[Data extracted from a collection]
--*--

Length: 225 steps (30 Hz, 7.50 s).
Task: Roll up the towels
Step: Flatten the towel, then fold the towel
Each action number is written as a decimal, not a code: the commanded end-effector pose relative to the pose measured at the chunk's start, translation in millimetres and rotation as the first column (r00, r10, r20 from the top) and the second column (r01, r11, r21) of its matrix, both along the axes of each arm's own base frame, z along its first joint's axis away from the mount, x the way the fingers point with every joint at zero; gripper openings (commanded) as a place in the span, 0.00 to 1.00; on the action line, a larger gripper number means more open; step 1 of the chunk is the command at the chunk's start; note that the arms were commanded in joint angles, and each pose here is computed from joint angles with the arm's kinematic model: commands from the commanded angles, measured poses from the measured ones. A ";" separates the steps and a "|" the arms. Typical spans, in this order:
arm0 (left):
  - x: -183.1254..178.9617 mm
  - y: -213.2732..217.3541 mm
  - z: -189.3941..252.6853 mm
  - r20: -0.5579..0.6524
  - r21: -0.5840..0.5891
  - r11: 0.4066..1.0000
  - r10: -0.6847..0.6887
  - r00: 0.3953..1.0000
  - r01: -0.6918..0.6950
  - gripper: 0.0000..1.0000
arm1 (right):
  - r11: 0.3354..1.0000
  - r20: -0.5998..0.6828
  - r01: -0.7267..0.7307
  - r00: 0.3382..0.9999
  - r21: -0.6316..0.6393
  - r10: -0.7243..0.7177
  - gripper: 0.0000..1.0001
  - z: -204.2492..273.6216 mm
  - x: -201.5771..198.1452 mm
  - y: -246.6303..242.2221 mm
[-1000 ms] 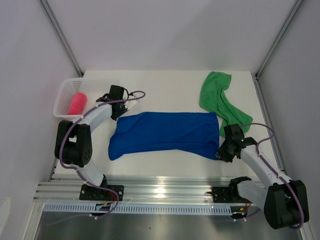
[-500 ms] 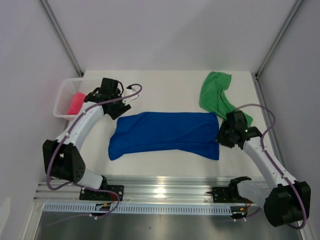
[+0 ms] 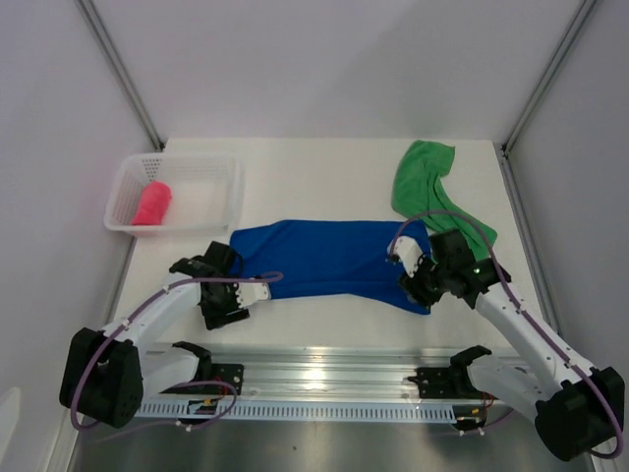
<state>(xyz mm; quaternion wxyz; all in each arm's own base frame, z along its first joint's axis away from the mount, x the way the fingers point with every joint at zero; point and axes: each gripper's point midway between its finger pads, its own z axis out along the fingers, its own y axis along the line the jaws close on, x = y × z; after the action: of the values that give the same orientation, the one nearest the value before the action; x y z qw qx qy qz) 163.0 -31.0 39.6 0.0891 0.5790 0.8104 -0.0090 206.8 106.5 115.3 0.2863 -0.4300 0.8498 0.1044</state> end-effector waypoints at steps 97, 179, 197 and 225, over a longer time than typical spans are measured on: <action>98.6 12.2 28.6 -0.025 -0.025 0.992 0.121 0.992 -0.122 0.11 | 0.929 -0.102 -0.122 0.991 -0.349 0.092 0.00 -37.7 97.4 -37.4; 153.7 12.0 74.9 0.220 -0.078 0.908 0.419 0.881 -0.412 0.50 | 0.575 -0.110 0.818 0.573 0.012 -0.812 0.33 4.0 127.2 -69.0; 72.4 17.4 -11.6 0.120 0.055 0.996 0.066 0.991 -0.073 0.55 | 0.211 -0.526 0.961 0.088 -0.179 -0.846 0.34 -98.5 31.2 -64.2; 54.2 37.1 -18.5 0.131 0.104 0.987 0.113 0.985 -0.127 0.01 | 0.121 -0.540 0.990 0.065 -0.067 -0.839 0.00 -82.0 13.7 -70.3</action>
<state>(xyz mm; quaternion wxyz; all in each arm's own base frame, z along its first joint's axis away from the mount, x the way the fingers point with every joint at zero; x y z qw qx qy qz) 229.6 6.7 20.3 0.1139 0.5362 0.8310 0.0948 222.7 41.0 23.0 0.1271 0.2935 0.9376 0.1365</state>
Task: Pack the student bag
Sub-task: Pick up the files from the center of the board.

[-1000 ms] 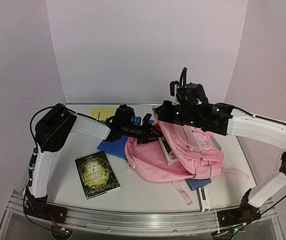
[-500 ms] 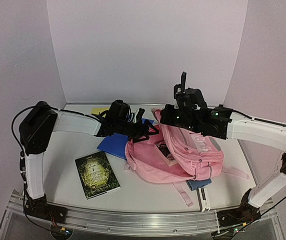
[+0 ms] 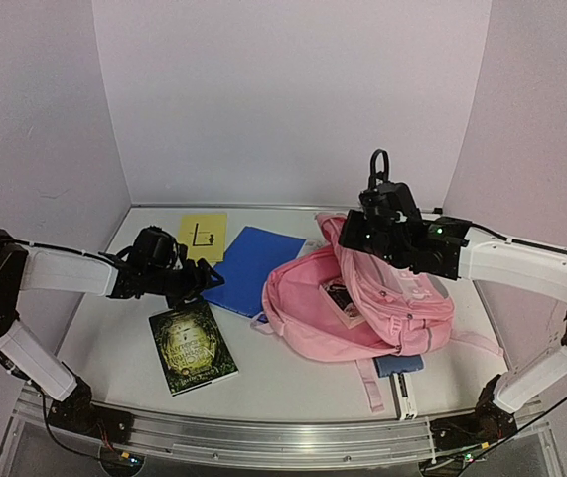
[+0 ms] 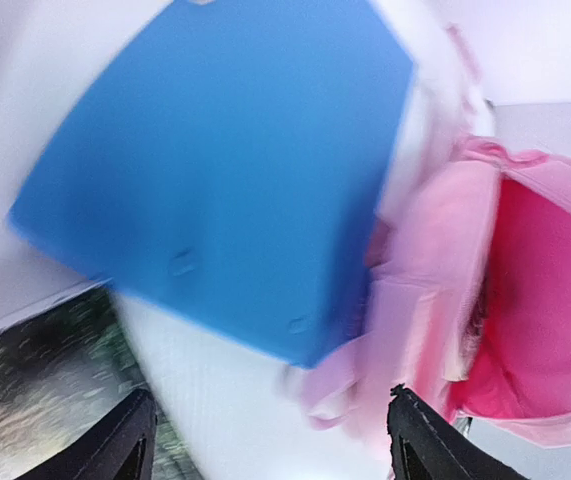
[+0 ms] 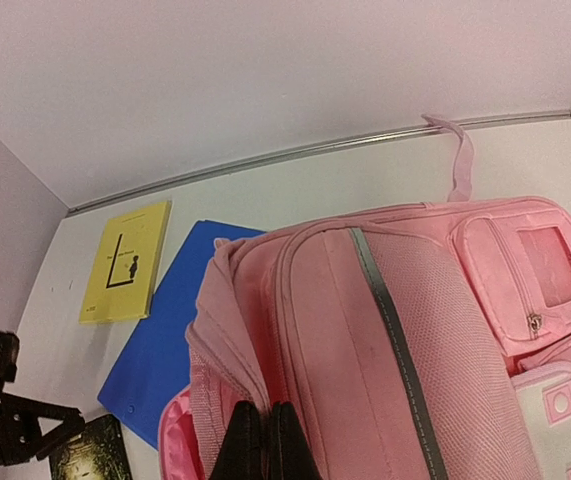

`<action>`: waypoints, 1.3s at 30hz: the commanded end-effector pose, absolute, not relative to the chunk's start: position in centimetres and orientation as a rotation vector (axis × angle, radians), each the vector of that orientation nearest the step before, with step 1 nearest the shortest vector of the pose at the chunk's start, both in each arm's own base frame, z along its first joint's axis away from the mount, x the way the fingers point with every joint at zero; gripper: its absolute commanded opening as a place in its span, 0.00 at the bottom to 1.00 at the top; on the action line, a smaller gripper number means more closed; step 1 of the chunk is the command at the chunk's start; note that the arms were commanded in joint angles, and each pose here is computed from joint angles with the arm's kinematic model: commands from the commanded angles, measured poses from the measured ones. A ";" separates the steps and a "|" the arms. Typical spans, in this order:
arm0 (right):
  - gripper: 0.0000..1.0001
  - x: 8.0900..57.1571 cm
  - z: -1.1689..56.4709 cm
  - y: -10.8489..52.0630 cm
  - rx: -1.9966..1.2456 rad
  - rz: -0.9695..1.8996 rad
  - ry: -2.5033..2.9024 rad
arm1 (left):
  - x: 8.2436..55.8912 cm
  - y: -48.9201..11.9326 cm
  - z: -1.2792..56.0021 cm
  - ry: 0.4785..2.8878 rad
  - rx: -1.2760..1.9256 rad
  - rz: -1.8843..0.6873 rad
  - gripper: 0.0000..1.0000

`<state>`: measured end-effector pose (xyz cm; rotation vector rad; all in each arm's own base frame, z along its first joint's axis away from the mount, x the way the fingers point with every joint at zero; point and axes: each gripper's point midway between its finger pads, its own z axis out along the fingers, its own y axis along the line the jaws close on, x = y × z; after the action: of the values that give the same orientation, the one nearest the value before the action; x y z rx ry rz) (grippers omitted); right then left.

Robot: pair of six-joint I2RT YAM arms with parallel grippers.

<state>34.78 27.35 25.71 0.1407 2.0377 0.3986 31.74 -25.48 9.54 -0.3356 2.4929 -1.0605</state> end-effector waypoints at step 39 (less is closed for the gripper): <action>0.00 35.8 26.3 23.0 0.296 0.293 1.972 | 35.8 -26.1 4.9 2.283 -0.798 -1.221 0.44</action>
<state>35.61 24.86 24.44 0.2290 2.0431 0.3206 34.13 -26.01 3.07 -0.8140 2.3816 -1.2006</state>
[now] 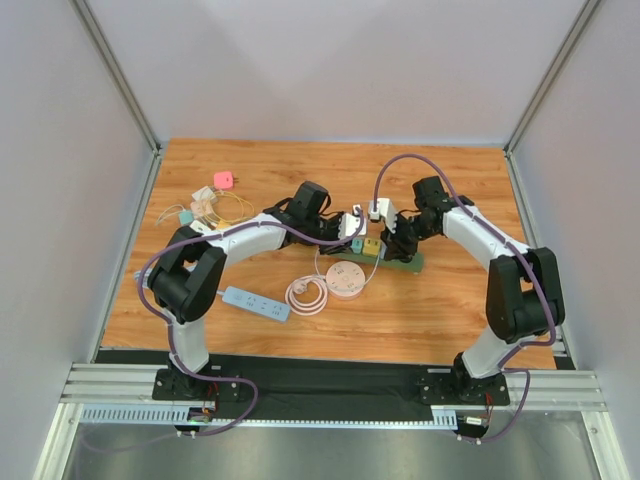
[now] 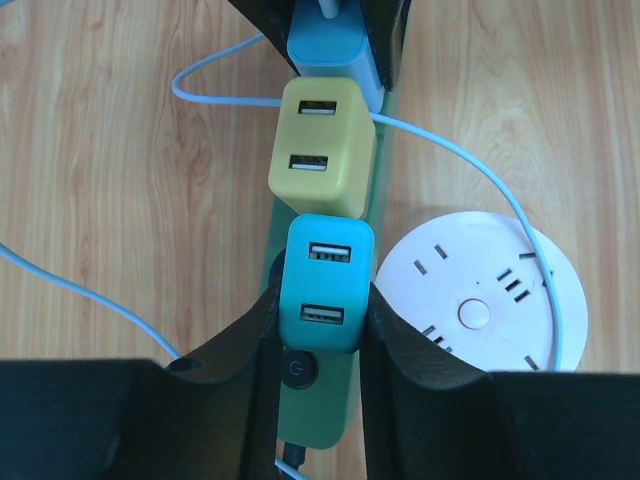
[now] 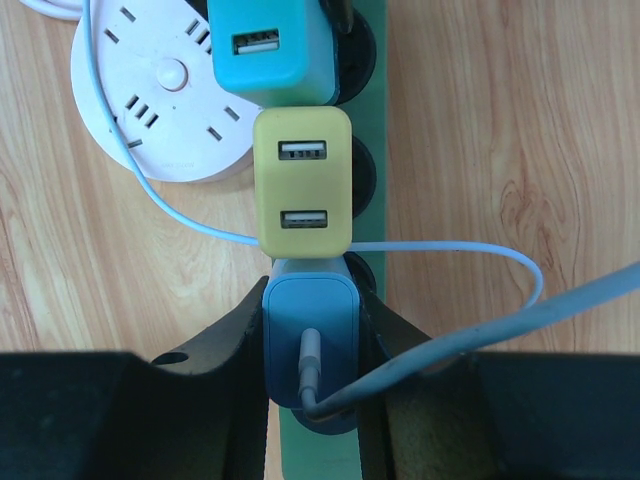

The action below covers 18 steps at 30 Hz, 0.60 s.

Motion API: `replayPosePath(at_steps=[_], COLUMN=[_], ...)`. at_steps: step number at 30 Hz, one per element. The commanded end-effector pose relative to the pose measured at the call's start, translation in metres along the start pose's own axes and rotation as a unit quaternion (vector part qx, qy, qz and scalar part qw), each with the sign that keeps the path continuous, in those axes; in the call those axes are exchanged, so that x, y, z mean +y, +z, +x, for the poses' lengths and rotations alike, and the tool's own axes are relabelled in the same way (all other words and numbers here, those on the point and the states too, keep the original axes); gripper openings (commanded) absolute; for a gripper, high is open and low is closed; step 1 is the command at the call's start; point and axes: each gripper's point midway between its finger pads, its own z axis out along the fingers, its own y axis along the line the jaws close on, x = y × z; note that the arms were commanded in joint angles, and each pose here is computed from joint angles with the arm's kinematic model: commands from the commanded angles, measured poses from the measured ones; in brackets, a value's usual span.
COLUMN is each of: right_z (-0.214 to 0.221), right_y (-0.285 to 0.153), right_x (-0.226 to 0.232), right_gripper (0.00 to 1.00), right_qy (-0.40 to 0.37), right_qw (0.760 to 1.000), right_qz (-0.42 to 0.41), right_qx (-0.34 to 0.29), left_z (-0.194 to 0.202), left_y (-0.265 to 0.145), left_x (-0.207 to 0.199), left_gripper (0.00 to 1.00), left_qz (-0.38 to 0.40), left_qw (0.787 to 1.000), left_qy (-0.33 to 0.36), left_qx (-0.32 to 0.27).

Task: Pull the plug off the socket
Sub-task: Remove the plug from the socket.

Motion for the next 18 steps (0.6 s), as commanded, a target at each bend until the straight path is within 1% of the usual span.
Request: replayPosePath(at_steps=[1, 2, 3, 4, 5, 6, 7, 8, 9, 11, 13, 14, 15, 16, 17, 18], right_z=[-0.034, -0.034, -0.032, -0.035, -0.031, -0.031, -0.033, -0.03, -0.03, -0.028, -0.029, -0.024, -0.029, -0.03, -0.033, -0.024], right_y=[-0.01, -0.011, -0.011, -0.009, -0.01, -0.01, -0.009, -0.009, -0.01, -0.01, -0.012, -0.01, -0.017, -0.02, -0.022, -0.018], right_x=[-0.005, -0.009, -0.011, -0.016, -0.016, -0.018, -0.022, -0.021, -0.023, -0.024, -0.021, -0.019, -0.017, -0.013, -0.015, -0.002], right_gripper=[0.0, 0.0, 0.0, 0.0, 0.0, 0.0, 0.0, 0.0, 0.0, 0.0, 0.0, 0.0, 0.0, 0.0, 0.0, 0.0], right_qy=[-0.019, -0.012, 0.01, 0.02, 0.04, 0.054, 0.072, 0.087, 0.095, 0.114, 0.108, 0.093, 0.07, 0.054, 0.007, 0.001], right_qw=[0.998, 0.998, 0.998, 0.998, 0.997, 0.997, 0.995, 0.994, 0.993, 0.991, 0.991, 0.993, 0.994, 0.995, 0.995, 0.995], right_qz=[0.012, 0.016, 0.015, 0.011, 0.005, 0.001, -0.005, -0.011, -0.015, -0.026, -0.028, -0.026, -0.014, -0.01, 0.0, -0.005], right_qx=[-0.062, -0.063, -0.061, -0.064, -0.062, -0.063, -0.067, -0.063, -0.064, -0.068, -0.072, -0.071, -0.079, -0.086, -0.098, -0.1], left_z=[-0.032, -0.038, -0.035, -0.047, -0.05, -0.04, -0.045, -0.043, -0.04, -0.039, -0.031, -0.02, -0.026, -0.026, -0.019, -0.029], left_y=[-0.002, -0.004, -0.003, -0.008, -0.01, -0.008, -0.007, -0.009, -0.01, -0.014, -0.013, -0.01, -0.009, -0.008, -0.007, -0.007], left_x=[0.015, 0.015, 0.013, 0.012, 0.019, 0.01, 0.006, 0.012, 0.012, 0.02, 0.022, 0.008, 0.017, 0.017, 0.008, 0.016], left_gripper=[0.0, 0.0, 0.0, 0.0, 0.0, 0.0, 0.0, 0.0, 0.0, 0.0, 0.0, 0.0, 0.0, 0.0, 0.0, 0.0], left_qz=[-0.019, -0.023, -0.032, -0.045, -0.074, -0.075, -0.083, -0.107, -0.113, -0.13, -0.118, -0.075, -0.066, -0.055, -0.026, -0.027], left_qw=[0.998, 0.998, 0.996, 0.994, 0.988, 0.987, 0.983, 0.977, 0.976, 0.977, 0.981, 0.99, 0.994, 0.997, 0.999, 0.999], left_qy=[0.041, 0.045, 0.054, 0.078, 0.119, 0.131, 0.159, 0.183, 0.184, 0.172, 0.15, 0.115, 0.082, 0.058, 0.03, 0.033], left_qx=[-0.038, -0.047, -0.055, -0.067, -0.06, -0.048, -0.043, -0.025, -0.018, 0.0, 0.014, 0.026, 0.021, 0.024, 0.037, 0.031])
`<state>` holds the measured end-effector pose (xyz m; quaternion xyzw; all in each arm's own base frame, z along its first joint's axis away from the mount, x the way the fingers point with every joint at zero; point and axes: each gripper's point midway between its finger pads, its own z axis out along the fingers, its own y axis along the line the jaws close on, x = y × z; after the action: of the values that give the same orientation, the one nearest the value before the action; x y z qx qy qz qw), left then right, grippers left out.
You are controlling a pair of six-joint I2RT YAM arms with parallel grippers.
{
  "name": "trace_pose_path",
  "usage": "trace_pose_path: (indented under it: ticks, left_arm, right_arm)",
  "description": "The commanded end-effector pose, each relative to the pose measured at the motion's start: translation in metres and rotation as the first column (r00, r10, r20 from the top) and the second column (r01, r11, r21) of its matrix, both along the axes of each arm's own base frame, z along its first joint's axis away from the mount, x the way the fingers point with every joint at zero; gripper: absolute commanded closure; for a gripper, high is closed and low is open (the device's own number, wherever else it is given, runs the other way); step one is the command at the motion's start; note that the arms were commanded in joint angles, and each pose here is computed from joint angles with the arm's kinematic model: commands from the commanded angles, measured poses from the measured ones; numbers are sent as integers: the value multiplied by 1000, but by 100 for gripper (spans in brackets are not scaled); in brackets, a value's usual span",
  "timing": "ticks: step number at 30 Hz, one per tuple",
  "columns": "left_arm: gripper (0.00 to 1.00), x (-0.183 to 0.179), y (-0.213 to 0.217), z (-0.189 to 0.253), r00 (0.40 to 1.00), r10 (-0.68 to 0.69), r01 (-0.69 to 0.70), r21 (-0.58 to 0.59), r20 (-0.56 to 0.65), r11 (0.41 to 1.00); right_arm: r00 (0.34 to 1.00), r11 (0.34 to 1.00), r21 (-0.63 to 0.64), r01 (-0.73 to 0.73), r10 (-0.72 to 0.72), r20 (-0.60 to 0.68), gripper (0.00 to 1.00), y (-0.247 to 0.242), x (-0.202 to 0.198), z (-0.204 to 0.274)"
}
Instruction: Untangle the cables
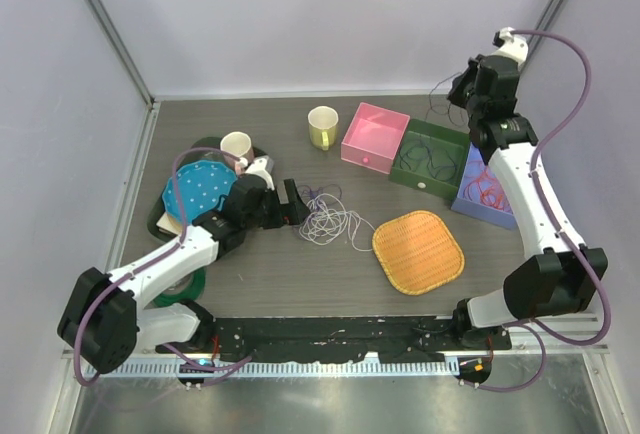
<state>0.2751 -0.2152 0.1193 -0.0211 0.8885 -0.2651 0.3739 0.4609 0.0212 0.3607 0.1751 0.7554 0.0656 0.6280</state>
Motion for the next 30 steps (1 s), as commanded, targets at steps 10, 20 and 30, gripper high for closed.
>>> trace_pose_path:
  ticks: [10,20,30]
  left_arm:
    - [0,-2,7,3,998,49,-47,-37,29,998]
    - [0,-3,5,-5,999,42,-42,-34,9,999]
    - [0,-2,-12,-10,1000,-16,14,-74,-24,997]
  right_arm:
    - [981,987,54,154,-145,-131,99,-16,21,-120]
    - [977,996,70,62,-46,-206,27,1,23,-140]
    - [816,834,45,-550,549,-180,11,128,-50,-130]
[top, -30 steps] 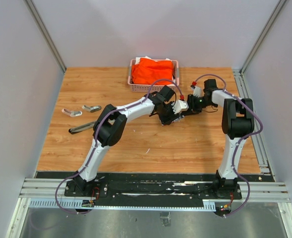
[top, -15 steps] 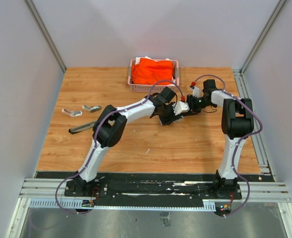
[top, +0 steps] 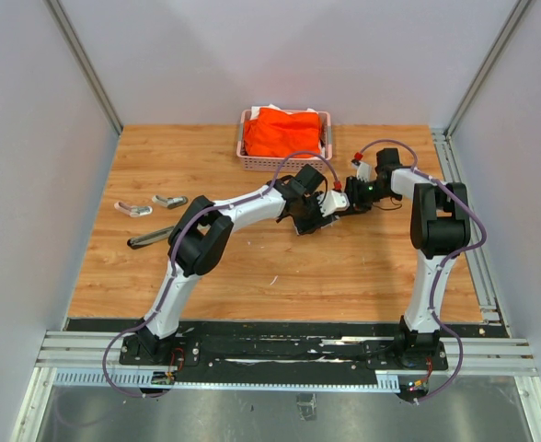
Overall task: Unload the staples from the stapler
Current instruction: Close the staple box at the center of the board.
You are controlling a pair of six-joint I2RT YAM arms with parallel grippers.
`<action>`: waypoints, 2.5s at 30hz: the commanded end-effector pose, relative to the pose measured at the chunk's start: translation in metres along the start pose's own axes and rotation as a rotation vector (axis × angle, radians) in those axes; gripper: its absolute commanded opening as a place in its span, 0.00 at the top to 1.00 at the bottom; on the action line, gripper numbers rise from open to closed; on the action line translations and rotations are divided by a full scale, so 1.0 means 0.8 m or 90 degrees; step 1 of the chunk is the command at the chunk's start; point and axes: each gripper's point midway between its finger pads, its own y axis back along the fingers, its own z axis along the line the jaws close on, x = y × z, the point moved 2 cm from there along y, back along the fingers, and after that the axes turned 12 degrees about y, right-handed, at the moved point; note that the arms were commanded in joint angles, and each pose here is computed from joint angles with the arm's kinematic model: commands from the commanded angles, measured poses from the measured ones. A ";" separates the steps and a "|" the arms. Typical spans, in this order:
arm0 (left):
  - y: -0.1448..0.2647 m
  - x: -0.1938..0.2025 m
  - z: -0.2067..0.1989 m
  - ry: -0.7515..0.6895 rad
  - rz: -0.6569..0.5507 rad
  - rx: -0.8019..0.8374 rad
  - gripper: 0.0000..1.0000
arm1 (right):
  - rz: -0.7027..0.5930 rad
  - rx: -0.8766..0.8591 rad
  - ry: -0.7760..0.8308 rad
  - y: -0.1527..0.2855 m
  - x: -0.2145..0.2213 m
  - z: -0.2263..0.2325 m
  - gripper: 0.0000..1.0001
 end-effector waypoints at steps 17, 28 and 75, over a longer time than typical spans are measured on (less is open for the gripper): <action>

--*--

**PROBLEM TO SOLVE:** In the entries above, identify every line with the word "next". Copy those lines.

**OUTPUT OF THE EXERCISE:**
Motion for the next 18 steps (0.6 s), as commanded, a target at each bend until the straight path is within 1% of the usual span.
Motion for the next 30 steps (1 s), as commanded, targets at steps 10, 20 and 30, gripper high for closed.

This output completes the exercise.